- Observed by: International
- Type: Cultural
- Significance: A day celebrating streaming services and promotional offers
- Celebrations: Streaming media
- Date: May 20
- Frequency: annual
- Related to: Roku, Disney+, ESPN+, Streaming media

= National Streaming Day =

Unofficial holiday for streaming media

National Streaming Day is an unofficial holiday occurring on May 20, intended to celebrate streaming media. It was established in 2014 by Roku.
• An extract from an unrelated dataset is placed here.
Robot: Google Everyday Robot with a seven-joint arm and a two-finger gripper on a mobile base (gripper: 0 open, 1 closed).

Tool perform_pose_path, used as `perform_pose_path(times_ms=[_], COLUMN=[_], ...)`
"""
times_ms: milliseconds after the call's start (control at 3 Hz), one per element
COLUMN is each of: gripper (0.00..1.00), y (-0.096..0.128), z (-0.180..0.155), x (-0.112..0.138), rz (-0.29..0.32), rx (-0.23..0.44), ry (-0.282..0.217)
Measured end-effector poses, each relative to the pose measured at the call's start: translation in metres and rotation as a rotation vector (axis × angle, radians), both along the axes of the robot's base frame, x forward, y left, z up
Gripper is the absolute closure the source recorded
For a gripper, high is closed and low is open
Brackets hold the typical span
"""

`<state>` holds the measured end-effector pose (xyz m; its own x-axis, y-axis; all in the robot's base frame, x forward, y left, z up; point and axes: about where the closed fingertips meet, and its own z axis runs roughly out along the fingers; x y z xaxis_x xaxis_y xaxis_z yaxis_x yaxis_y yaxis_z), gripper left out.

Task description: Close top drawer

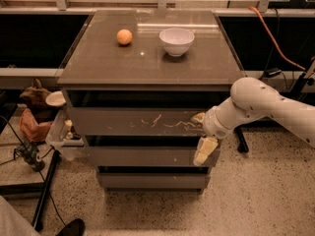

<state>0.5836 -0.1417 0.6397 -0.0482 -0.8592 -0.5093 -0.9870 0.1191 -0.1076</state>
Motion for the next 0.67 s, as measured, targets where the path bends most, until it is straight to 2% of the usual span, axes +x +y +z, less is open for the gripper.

In recent years, some streaming services have used the holiday to offer streaming promotions or discounted products.

==Origins==
National Streaming Day was started by the streaming platform Roku, initially to celebrate the anniversary of their first streaming device launch, The Netflix Player, on May 20, 2008. The first holiday was celebrated on May 20, 2014. It began as a celebration of streaming, with users of streaming platforms "encouraged to stream at least 60 minutes of their favorite entertainment today and share their selection using hashtag."
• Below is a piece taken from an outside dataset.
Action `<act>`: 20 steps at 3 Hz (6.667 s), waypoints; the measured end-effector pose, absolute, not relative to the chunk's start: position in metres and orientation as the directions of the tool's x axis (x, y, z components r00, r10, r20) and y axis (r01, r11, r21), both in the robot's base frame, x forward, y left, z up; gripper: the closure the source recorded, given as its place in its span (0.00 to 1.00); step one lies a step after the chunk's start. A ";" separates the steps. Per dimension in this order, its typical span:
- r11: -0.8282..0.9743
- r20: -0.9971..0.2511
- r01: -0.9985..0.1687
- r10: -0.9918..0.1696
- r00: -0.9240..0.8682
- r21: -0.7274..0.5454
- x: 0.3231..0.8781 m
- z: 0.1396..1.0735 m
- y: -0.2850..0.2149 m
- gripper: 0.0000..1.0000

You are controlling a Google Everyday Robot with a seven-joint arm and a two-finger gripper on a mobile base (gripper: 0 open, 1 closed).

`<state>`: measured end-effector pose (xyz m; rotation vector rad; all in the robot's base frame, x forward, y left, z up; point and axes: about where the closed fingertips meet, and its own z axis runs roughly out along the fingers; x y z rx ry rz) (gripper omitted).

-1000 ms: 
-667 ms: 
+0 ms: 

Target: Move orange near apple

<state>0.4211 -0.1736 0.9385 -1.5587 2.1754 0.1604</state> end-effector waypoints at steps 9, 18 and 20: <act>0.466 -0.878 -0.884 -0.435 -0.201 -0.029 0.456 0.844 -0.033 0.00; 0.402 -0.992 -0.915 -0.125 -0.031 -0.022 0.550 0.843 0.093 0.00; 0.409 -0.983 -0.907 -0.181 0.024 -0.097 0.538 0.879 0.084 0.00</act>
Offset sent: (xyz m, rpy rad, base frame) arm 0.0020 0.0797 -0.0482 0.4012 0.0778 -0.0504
More recently, the holiday began to see streaming services make announcements of upcoming content and/or releases. Roku often offers discounts on their devices, such as Roku Streaming Stick+ and Roku Ultra. They also offered free access to normally exclusive content that would require payment or subscription. This was following a partnership with Showtime to offer some of their exclusive content for free on May 20.

On National Streaming Day 2020, Disney+, ESPN+ and Roku announced a collaboration to release exclusive news and series sneak peeks.

==Announcements==
On National Streaming Day 2020, Disney announced the release of Muppets Now, an unscripted Muppets show to air on Disney+. It also used the unofficial holiday to announce a monthly bundle deal where the three streaming services were available for $12.99 a month. Disney used May 20, 2020, to also announce the release of new content, the film Artemis Fowl. During the same year, ESPN used National Streaming Day to announce the return of Peyton's Places for a second season.

In 2021, Roku announced the release of their new Roku Originals on National Streaming Day.